Simple Reinforcement Learning with Tensorflow Part 5: Visualizing an Agent’s Thoughts and Actions

In this post of my Reinforcement Learning series, I want to further explore the kinds of representations that our neural agent learns during the training process. While getting a high score, or accomplishing a specified task is what we often want our neural agents to be capable of, it is just as important to understand how, and even more critically, why that agent is behaving in a certain way. In order to make the learning process a little more transparent, I built a d3.js powered web interface that presents various kinds of information about our agent as it learns. I call it the Reinforcement Learning Control Center. In this post I will use it to provide a little more insight into the how and why of an RL agent.

The Reinforcement Learning Control Center interface.

The Control Center was designed with the purpose of allowing the user to track the performance of an agent in realtime as it learns to perform a task. On the left of the interface, The episode length and reward over time are tracked and updated dynamically. The right displays an animated gif of a sample training episode, along with the advantage and value functions being computed by the agent at every step of the episode.

The interface is currently specific to the neural network and task that I described in my last post. It is a Double-Dueling-DQN, and the environment is a simple gridworld. The rules of that gridworld are as follows: the agent controls the blue square and can move either up, down, left, or right. The goal is to get to the green square as quickly as possible, while avoiding the red square. The green square provides +1 reward, the red square -1 reward, and each step is -0.1 reward. At the beginning of each episode, the three squares are randomly placed on the grid.

Display of a neural agent’s actions and thoughts during an episode of training.
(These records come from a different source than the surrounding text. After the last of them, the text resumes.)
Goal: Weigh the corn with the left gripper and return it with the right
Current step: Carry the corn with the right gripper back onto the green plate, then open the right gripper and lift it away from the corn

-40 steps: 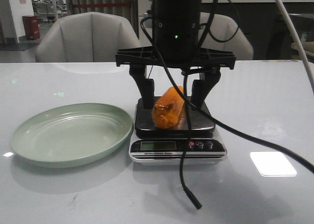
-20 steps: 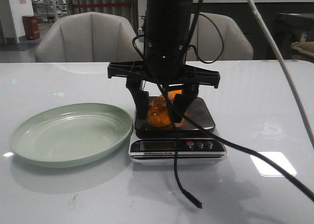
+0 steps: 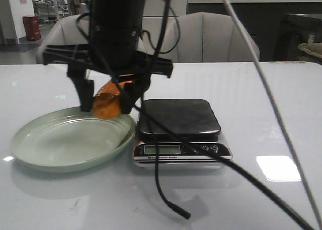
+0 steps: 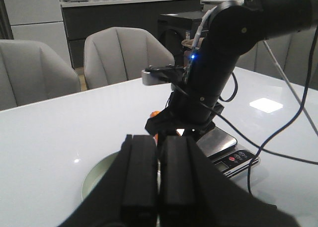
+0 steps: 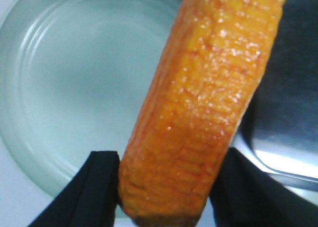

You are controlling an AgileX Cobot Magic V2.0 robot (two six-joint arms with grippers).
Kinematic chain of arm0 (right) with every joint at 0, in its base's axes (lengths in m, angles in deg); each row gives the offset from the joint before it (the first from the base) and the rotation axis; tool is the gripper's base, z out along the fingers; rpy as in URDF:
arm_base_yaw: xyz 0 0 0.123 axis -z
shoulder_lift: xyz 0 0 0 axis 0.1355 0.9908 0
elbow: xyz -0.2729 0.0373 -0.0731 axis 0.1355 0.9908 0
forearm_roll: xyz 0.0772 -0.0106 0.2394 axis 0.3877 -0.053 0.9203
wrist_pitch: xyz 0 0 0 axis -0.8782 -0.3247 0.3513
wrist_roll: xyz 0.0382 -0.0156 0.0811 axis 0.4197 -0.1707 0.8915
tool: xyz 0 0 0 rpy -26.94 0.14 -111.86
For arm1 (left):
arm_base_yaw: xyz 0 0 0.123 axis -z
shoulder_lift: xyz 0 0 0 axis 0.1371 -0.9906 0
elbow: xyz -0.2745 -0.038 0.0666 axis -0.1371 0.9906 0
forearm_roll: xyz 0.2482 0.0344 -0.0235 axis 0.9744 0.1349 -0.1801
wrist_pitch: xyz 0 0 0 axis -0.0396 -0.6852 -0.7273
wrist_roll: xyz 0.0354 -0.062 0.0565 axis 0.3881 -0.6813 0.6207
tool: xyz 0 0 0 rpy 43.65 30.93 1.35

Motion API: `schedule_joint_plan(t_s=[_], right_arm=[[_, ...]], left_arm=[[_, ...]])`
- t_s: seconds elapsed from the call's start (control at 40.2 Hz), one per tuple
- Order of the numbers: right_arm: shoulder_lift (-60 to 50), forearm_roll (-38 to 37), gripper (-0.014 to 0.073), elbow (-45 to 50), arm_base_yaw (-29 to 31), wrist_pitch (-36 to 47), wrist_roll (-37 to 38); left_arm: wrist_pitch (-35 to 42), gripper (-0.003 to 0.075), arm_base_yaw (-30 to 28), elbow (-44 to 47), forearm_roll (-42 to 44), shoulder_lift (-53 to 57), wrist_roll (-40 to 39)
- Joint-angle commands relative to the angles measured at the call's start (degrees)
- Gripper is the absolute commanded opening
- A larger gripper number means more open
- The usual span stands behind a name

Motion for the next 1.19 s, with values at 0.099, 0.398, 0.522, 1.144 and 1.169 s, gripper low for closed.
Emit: schedule_joint_plan(t_s=[0.099,0.398,0.522,1.144,1.169], right_arm=[[0.06,0.65,0.0146,-2.10,-3.08,5.80,-1.41],[5.10,7.37,0.0342,-6.84,-4.12,4.52,-9.10],[5.46,7.38,0.0528,-8.24,-4.13,3.07,-9.10],[-9.81,6.67,0.0597,-10.37,5.77,-10.42,-26.33],[-10.77,6.73,0.0597,-9.96,6.52,-10.87,-27.15]], left_arm=[[4.67,0.0114,-0.12,-1.29,0.22,-0.13,-0.29],[4.67,0.0114,-0.12,-1.29,0.22,-0.13,-0.29],[4.67,0.0114,-0.12,-1.29,0.22,-0.13,-0.29],[4.56,0.0114,-0.12,-1.29,0.22,-0.13,-0.29],[4.56,0.0114,-0.12,-1.29,0.22,-0.13,-0.29]])
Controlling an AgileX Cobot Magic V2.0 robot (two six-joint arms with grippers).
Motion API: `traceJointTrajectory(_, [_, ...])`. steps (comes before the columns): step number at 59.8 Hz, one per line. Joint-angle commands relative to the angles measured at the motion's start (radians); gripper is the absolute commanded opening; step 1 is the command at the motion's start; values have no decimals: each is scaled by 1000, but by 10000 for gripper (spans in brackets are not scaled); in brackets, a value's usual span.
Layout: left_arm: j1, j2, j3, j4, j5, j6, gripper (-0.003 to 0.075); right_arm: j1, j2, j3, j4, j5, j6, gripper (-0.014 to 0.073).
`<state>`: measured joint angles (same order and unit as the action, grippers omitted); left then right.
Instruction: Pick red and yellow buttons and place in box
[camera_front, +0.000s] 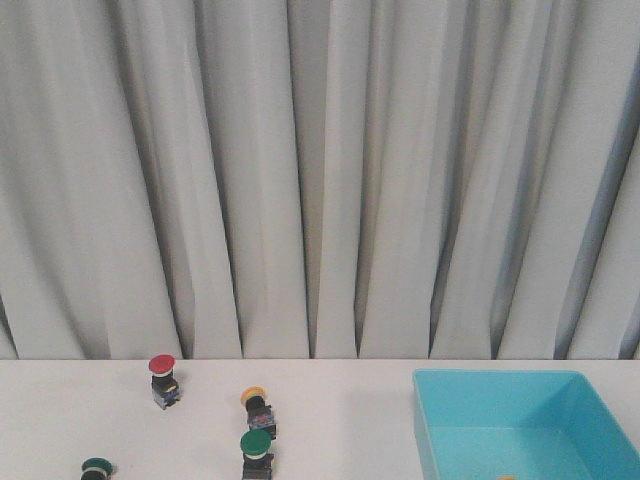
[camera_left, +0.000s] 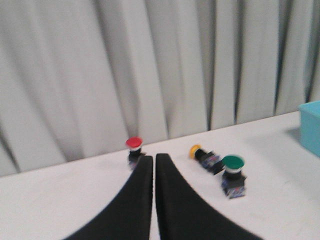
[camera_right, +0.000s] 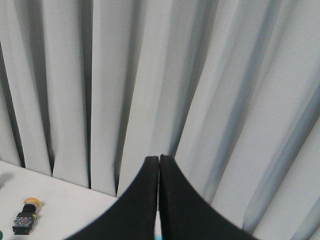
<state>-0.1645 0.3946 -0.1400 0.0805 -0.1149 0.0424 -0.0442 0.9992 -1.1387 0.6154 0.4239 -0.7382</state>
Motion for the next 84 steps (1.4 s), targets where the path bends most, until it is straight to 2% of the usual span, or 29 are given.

The DD-DQN neural agent processes two separate streams of information as it experiences the gridworld: an advantage stream and a value stream. The advantage stream represent how good the network thinks it is to take each action, given the current state it is in. The value stream represents how good the network thinks it is to be in a given state, regardless of possible action. With the Control Center, we can watch as the network learns to correctly predict the value of its state and actions over time. As the training process proceeds, it goes from seemingly random values to accurately interpreting certain actions as the most advantageous. We can think of this visualization as providing a portal into the “thought process” of our agent. Does it know that it is in a good position when it is in a good position? Does it know that going down was a good thing to do when it went down? This can give us the insights needed to understand why our agent might not be performing ideally as we train it under different circumstances in different environments.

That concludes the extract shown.